» **Work order**: Pick out each line in these entries that contains the string "document".

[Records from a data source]
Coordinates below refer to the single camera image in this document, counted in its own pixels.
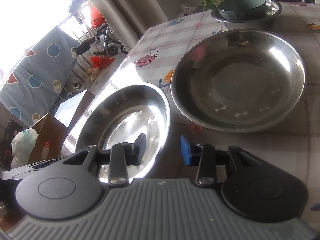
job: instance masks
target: metal screw
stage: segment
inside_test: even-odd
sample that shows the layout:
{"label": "metal screw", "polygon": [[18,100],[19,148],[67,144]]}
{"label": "metal screw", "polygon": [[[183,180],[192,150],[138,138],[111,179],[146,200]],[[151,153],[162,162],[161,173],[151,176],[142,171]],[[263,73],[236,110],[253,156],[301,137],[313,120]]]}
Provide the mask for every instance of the metal screw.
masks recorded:
{"label": "metal screw", "polygon": [[113,185],[123,185],[123,184],[125,184],[125,178],[115,177],[110,180],[110,183]]}
{"label": "metal screw", "polygon": [[214,179],[211,177],[202,177],[198,179],[198,183],[201,185],[211,185],[214,183]]}

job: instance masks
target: black wheel
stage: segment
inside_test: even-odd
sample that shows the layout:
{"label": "black wheel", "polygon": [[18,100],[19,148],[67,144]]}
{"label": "black wheel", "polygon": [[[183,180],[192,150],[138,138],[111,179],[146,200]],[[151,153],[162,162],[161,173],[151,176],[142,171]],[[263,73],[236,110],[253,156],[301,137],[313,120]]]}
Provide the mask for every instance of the black wheel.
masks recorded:
{"label": "black wheel", "polygon": [[123,54],[128,54],[128,52],[125,50],[125,47],[121,44],[120,50]]}
{"label": "black wheel", "polygon": [[118,50],[118,47],[117,47],[117,46],[111,45],[111,46],[108,47],[108,53],[109,53],[111,56],[117,55],[118,52],[119,52],[119,50]]}

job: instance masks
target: metal bowl
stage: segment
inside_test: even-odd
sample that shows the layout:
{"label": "metal bowl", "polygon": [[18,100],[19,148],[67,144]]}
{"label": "metal bowl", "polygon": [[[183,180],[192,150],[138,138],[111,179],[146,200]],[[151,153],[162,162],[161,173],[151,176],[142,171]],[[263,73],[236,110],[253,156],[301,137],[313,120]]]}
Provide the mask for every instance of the metal bowl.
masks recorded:
{"label": "metal bowl", "polygon": [[267,6],[265,0],[225,0],[218,10],[225,19],[252,20],[265,17]]}
{"label": "metal bowl", "polygon": [[[111,149],[120,142],[133,143],[139,134],[147,146],[139,166],[128,166],[129,180],[144,177],[155,163],[168,136],[170,108],[167,97],[155,85],[142,83],[117,90],[91,113],[76,143],[76,150],[95,144]],[[108,182],[108,167],[102,165],[99,180]]]}
{"label": "metal bowl", "polygon": [[259,29],[269,30],[276,22],[276,17],[281,13],[282,6],[280,3],[274,0],[266,0],[267,16],[256,20],[228,20],[221,16],[218,9],[214,9],[211,12],[211,16],[218,22],[222,22],[228,30],[234,29]]}
{"label": "metal bowl", "polygon": [[177,108],[220,132],[257,132],[282,122],[306,96],[308,70],[273,33],[238,29],[211,36],[179,61],[171,80]]}

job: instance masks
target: teapot print
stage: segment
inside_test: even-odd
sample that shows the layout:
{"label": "teapot print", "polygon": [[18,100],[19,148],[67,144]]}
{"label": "teapot print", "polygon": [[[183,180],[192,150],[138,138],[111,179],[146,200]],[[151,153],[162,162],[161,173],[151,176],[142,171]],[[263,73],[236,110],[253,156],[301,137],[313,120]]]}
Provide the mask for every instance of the teapot print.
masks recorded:
{"label": "teapot print", "polygon": [[146,65],[149,65],[153,60],[157,57],[158,49],[149,49],[143,57],[139,58],[137,61],[134,62],[136,67],[144,67]]}

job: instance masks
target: white plastic bag
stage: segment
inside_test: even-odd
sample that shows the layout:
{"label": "white plastic bag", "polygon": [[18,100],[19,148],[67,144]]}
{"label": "white plastic bag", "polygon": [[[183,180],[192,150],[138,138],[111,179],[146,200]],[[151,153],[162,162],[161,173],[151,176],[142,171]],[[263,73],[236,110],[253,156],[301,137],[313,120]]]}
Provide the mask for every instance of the white plastic bag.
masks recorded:
{"label": "white plastic bag", "polygon": [[35,129],[29,128],[18,133],[12,140],[13,160],[11,168],[18,168],[28,164],[33,148],[36,145],[38,134]]}

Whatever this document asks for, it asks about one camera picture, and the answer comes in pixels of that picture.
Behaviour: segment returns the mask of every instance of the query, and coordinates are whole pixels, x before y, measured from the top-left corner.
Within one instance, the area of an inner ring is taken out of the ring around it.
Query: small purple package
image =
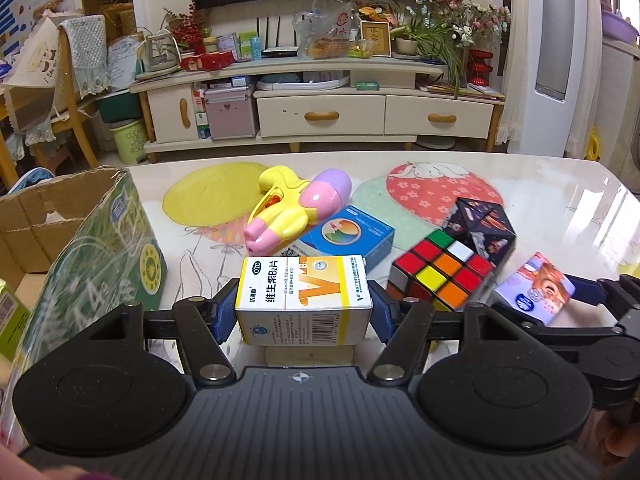
[[[542,254],[528,262],[494,290],[501,303],[548,324],[575,292],[575,285]]]

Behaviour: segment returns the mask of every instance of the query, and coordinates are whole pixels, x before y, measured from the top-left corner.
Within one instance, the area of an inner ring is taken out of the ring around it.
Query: gray ribbed plate
[[[598,474],[571,446],[504,456],[449,442],[404,391],[371,386],[352,367],[247,368],[232,386],[199,391],[183,418],[148,446],[101,458],[30,447],[22,456],[37,468],[73,464],[122,480],[587,480]]]

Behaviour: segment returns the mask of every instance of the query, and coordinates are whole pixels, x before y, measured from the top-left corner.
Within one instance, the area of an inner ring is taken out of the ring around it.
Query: drawer
[[[494,106],[433,97],[386,98],[385,135],[441,135],[486,139]]]
[[[263,137],[384,134],[384,96],[266,97],[257,101]]]
[[[157,142],[198,139],[190,84],[150,90],[147,95]]]

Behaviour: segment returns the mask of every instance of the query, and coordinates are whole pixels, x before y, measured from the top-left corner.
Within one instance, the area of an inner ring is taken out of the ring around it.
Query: space-themed cube
[[[438,310],[475,301],[495,270],[470,248],[436,229],[395,260],[386,290],[396,300],[419,298]]]
[[[496,267],[511,255],[516,233],[501,205],[459,198],[441,229]]]

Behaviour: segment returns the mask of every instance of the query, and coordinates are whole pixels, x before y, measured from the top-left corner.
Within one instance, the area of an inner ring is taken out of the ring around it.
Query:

» **Response to the task**:
Coordinates below refer to the single camera image in this document, counted in its own pixels.
Whatever this document asks for, it asks about one camera picture, and the answer comes in pixels of that picture.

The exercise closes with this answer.